- [PROBLEM REQUIREMENTS] Without the pictures, repeat all of the data exactly as it appears below.
Segment Start: INPUT DATA
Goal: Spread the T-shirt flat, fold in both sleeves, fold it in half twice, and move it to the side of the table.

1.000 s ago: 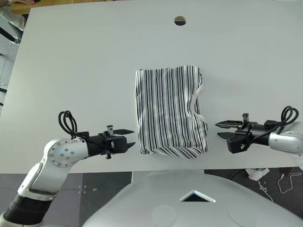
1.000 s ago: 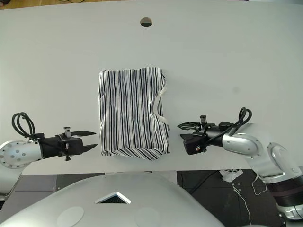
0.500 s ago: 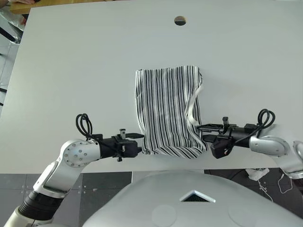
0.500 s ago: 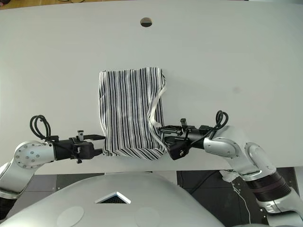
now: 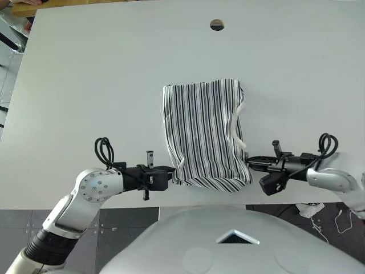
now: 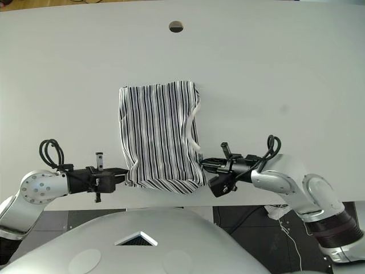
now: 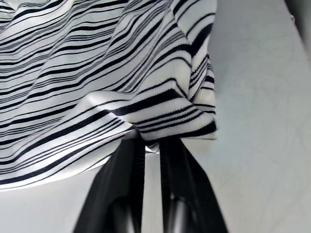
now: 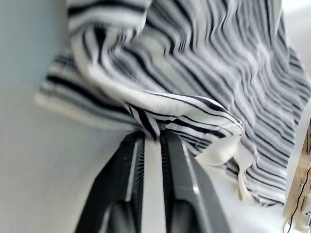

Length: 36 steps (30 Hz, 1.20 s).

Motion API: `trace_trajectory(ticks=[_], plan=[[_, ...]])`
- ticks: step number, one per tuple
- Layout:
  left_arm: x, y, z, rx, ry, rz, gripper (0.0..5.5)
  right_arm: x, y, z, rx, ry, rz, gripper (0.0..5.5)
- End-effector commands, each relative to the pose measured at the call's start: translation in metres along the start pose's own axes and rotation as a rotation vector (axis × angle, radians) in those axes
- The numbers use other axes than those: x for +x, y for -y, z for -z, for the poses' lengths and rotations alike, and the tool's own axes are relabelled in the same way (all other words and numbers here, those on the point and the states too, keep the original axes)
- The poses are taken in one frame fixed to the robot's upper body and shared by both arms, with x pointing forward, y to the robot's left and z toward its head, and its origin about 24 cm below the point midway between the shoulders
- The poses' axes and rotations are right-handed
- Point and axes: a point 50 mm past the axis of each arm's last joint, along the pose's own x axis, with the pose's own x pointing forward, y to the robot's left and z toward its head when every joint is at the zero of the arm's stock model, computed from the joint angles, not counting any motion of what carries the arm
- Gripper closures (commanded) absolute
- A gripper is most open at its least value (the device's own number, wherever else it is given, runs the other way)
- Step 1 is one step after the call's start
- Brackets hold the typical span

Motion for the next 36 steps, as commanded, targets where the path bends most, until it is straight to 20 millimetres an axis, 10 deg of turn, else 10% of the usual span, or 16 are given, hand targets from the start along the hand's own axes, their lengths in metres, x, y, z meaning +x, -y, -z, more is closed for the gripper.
trace_trajectory(ticks=[1,12,21,36], plan=[[0.001,-0.003,-0.005,0.031,0.011,-0.013,5.4,-0.002,-0.002,0.002,-0.001,-0.017,-0.016,5.38],[-0.009,0.002,-0.015,-0.099,0.113,0.061,5.4,-0.018,0.001,0.008,0.17,0.009,0.053,5.38],[-0.01,-0.001,-0.007,-0.114,0.084,0.039,5.4,-0.021,-0.011,0.025,0.151,-0.11,0.032,3.81],[-0.009,-0.003,-0.007,-0.134,0.091,0.021,5.4,-0.02,-0.02,-0.02,0.082,0.085,-0.075,3.81]])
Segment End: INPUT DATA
- [ANSWER FOR THE TASK]
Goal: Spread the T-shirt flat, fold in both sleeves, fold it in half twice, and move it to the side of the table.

1.000 s ago: 
1.000 s ago: 
0.500 s ago: 
0.500 s ago: 
now: 
now: 
now: 
now: 

Length: 36 steps (30 Hz, 1.20 s).

Motion API: `trace_trajectory(ticks=[_], plan=[[_, ...]])`
- ticks: step number, one per tuple
- Layout:
  left_arm: x, y, z, rx, ry, rz, gripper (0.0..5.5)
  right_arm: x, y, z, rx, ry, rz, gripper (0.0..5.5)
- End-effector commands, each relative to the pose measured at the call's start: translation in metres along the start pose's own axes and rotation as a rotation vector (axis × angle, radians) in those axes
- The numbers use other axes than those: x for +x, y for -y, z for -z, for the poses' lengths and rotations alike, and the tool's own axes are relabelled in the same way (all other words and numbers here, those on the point and the states too, keep the original axes)
- The poses are taken in one frame fixed to the robot's upper body and shared by both arms, with x pointing forward, y to the robot's left and z toward its head, and its origin about 24 cm below the point midway between the shoulders
- The poses' axes and rotations are right-handed
- Point and axes: a point 50 mm past the axis of each arm's last joint, along the pose's own x axis, with the pose's own x pointing forward, y to the robot's left and z toward its head when every joint is at the zero of the arm's stock model, computed from the joint angles, not counting any motion of what carries the arm
- Gripper closures (commanded) absolute
- A gripper is most open at its least value (the device's own number, wherever else it is given, runs the other way)
- Step 1 is one step after the call's start
- Brackets hold the typical span

Motion for the next 36 steps, as commanded, targets where the path bends most, until it is straight to 20 millimetres an axis, 10 deg of turn, else 10% of the usual span, or 16 are given, hand targets from the start along the hand's own axes, their lengths in metres, x, y, z meaning +x, -y, -z, more is closed for the gripper.
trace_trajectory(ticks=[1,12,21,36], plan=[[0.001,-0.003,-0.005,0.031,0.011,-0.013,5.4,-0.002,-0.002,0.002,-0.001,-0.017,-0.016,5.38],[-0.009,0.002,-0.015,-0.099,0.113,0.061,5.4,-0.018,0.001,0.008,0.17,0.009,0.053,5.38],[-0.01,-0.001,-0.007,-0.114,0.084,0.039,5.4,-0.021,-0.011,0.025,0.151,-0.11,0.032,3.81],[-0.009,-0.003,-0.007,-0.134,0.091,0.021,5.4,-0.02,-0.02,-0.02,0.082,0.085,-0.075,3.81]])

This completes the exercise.